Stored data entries
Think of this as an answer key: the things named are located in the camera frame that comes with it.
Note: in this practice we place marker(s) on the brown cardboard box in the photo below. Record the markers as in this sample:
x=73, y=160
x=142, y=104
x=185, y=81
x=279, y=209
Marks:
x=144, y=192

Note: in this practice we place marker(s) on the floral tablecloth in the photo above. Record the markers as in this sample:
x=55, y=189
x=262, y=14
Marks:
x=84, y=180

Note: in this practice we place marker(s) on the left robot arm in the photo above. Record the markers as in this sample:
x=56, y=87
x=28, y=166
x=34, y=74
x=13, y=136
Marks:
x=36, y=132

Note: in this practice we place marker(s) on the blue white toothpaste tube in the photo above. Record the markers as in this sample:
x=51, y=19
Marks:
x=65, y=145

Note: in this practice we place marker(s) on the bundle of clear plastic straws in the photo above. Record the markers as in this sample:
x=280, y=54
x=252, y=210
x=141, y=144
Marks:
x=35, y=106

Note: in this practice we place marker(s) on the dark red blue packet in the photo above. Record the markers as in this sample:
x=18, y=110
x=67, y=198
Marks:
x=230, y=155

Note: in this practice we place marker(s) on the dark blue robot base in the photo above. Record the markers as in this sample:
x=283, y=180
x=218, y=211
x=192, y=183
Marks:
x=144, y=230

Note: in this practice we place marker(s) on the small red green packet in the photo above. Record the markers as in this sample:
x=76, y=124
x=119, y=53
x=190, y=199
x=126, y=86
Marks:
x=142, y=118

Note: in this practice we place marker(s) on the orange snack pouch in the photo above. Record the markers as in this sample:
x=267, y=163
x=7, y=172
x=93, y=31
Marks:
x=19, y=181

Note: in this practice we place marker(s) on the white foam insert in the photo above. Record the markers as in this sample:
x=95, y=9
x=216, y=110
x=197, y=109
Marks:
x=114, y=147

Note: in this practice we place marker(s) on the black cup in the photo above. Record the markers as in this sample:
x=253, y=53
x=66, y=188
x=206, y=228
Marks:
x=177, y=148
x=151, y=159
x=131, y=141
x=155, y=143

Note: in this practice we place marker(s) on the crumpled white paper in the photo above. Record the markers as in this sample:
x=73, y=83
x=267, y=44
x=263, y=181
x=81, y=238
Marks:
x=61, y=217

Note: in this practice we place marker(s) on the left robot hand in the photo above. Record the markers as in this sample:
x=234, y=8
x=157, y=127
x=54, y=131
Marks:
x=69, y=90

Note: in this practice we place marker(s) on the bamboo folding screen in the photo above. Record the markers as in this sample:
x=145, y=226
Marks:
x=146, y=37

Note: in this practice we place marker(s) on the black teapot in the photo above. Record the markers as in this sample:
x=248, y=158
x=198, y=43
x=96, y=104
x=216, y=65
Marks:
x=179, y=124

**WHAT YOU WILL DO**:
From the records above, transcribe without alteration every line from the one with "Note: in this practice we place marker(s) on the dark red" to the one with "x=253, y=53", inclusive.

**WRITTEN ANSWER**:
Note: in this practice we place marker(s) on the dark red blue packet in the photo above. Record the markers as in this sample:
x=18, y=110
x=67, y=198
Marks:
x=230, y=155

Note: in this practice we place marker(s) on the dark blue robot base in the photo above. Record the markers as in this sample:
x=283, y=180
x=218, y=211
x=192, y=183
Marks:
x=144, y=230

Note: in this practice we place marker(s) on the small red green packet in the photo above. Record the markers as in this sample:
x=76, y=124
x=119, y=53
x=190, y=199
x=126, y=86
Marks:
x=142, y=118

Note: in this practice we place marker(s) on the orange snack pouch in the photo above. Record the markers as in this sample:
x=267, y=163
x=7, y=172
x=93, y=31
Marks:
x=19, y=181

Note: in this practice we place marker(s) on the white foam insert in the photo above. Record the markers as in this sample:
x=95, y=9
x=216, y=110
x=197, y=109
Marks:
x=114, y=147

Note: in this practice we place marker(s) on the black cup in the photo above. Record the markers as in this sample:
x=253, y=53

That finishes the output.